> _Records from a data collection_:
========

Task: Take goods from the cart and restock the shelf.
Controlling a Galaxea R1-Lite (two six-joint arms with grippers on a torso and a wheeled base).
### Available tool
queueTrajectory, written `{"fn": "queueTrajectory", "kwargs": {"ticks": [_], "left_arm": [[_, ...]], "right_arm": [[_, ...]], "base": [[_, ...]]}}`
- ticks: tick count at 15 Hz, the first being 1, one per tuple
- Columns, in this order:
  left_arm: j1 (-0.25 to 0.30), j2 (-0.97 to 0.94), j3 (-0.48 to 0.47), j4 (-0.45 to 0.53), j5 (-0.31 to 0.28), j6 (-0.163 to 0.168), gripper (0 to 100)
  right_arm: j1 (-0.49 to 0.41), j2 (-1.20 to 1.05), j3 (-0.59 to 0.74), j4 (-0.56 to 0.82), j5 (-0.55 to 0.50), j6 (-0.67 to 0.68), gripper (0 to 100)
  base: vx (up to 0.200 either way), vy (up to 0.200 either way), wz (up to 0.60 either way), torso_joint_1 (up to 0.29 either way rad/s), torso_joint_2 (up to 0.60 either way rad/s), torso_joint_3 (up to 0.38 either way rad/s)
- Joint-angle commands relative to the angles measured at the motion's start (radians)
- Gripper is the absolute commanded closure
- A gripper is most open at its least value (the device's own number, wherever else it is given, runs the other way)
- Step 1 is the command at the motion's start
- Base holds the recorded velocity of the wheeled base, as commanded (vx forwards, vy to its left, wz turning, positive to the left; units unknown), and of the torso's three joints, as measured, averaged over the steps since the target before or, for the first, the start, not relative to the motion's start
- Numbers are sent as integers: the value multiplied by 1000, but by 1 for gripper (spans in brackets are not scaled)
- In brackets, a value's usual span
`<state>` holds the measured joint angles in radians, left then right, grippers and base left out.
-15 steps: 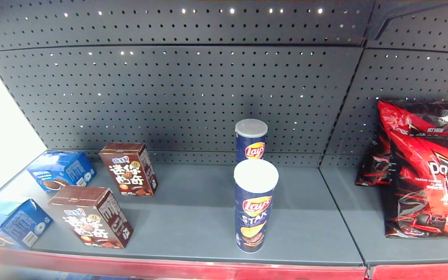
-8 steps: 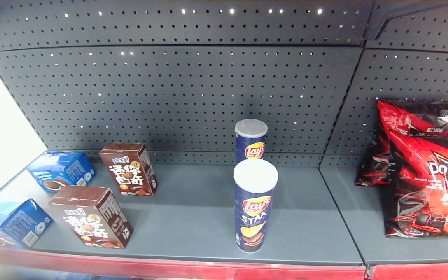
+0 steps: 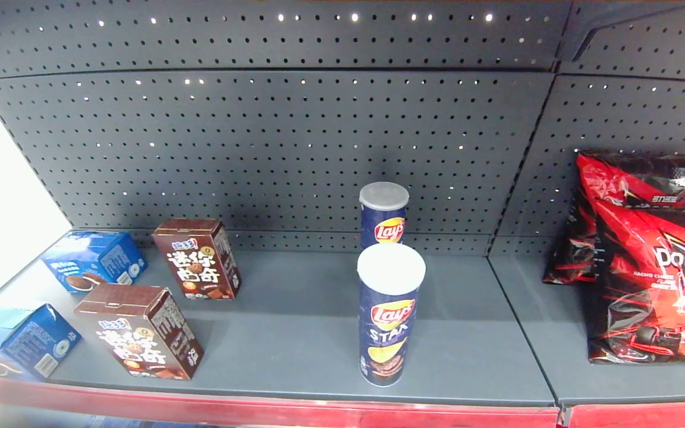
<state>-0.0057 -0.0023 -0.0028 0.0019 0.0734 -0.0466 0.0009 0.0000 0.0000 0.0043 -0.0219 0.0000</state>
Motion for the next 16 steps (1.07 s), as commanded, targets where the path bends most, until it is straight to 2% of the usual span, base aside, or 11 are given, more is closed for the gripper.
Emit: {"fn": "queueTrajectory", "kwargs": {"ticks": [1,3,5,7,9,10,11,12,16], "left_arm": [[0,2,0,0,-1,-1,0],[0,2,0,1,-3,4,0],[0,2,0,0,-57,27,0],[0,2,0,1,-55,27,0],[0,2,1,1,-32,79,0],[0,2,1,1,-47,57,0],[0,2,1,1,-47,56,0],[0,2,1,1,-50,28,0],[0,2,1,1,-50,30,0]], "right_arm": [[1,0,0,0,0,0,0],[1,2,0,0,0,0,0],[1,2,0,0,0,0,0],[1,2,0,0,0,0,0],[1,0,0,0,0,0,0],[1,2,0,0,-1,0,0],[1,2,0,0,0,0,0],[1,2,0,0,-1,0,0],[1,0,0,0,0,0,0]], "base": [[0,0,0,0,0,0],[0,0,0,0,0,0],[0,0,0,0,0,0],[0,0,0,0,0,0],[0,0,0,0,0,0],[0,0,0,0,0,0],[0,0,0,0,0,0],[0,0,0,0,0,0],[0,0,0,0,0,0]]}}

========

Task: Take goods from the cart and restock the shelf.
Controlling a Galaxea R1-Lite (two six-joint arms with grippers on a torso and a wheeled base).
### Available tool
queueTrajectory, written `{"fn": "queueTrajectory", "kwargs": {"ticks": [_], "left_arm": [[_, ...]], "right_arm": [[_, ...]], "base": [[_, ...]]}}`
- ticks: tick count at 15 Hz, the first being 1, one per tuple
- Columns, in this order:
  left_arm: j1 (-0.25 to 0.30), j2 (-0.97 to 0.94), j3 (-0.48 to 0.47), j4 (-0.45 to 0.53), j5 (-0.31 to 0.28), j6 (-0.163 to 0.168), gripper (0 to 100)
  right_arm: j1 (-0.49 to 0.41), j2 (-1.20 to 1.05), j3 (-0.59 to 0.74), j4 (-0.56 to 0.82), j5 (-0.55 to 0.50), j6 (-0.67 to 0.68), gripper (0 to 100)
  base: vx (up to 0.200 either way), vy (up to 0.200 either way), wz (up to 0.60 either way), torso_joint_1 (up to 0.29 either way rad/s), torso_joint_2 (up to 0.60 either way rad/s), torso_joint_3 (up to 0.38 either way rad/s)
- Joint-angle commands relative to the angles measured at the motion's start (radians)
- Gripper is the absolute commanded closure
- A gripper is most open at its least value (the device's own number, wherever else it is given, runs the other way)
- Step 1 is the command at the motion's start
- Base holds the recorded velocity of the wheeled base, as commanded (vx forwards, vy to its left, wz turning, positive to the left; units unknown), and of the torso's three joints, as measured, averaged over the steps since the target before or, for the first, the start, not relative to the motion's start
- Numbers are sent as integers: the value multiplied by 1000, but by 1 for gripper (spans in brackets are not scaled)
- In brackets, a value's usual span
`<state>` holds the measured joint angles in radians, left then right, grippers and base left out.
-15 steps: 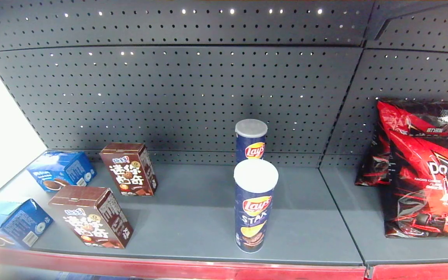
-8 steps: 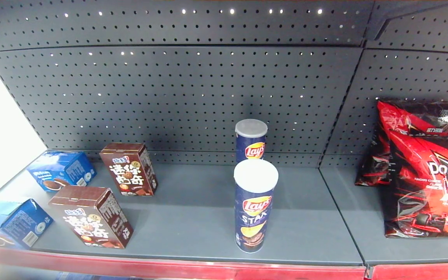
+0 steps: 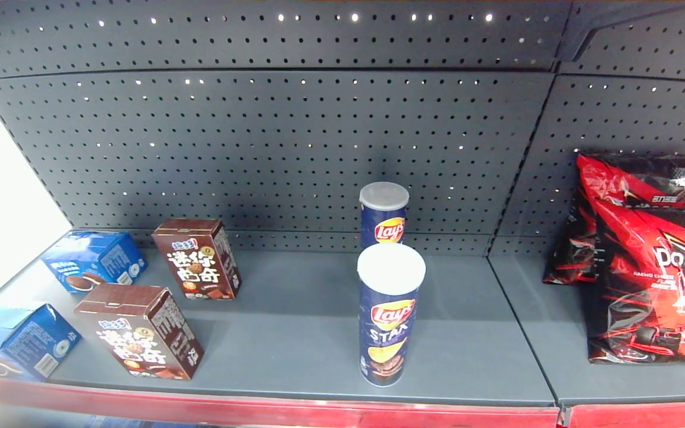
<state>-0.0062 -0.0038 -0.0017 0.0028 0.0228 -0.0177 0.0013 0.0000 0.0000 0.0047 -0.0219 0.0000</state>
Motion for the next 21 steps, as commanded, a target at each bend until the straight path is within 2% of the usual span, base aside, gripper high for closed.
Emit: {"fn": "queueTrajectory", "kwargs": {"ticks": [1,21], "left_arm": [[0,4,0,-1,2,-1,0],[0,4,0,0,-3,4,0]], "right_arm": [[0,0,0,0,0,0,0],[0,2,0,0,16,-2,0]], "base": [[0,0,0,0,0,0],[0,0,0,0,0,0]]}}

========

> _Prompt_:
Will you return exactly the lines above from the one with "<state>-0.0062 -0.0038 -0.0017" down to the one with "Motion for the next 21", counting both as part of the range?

> _Final answer_:
<state>-0.0062 -0.0038 -0.0017 0.0028 0.0228 -0.0177 0.0013 0.0000 0.0000 0.0047 -0.0219 0.0000</state>
Motion for the next 21 steps, as commanded, a target at each bend until the straight path is within 2% of the usual span, base aside, gripper high for closed.

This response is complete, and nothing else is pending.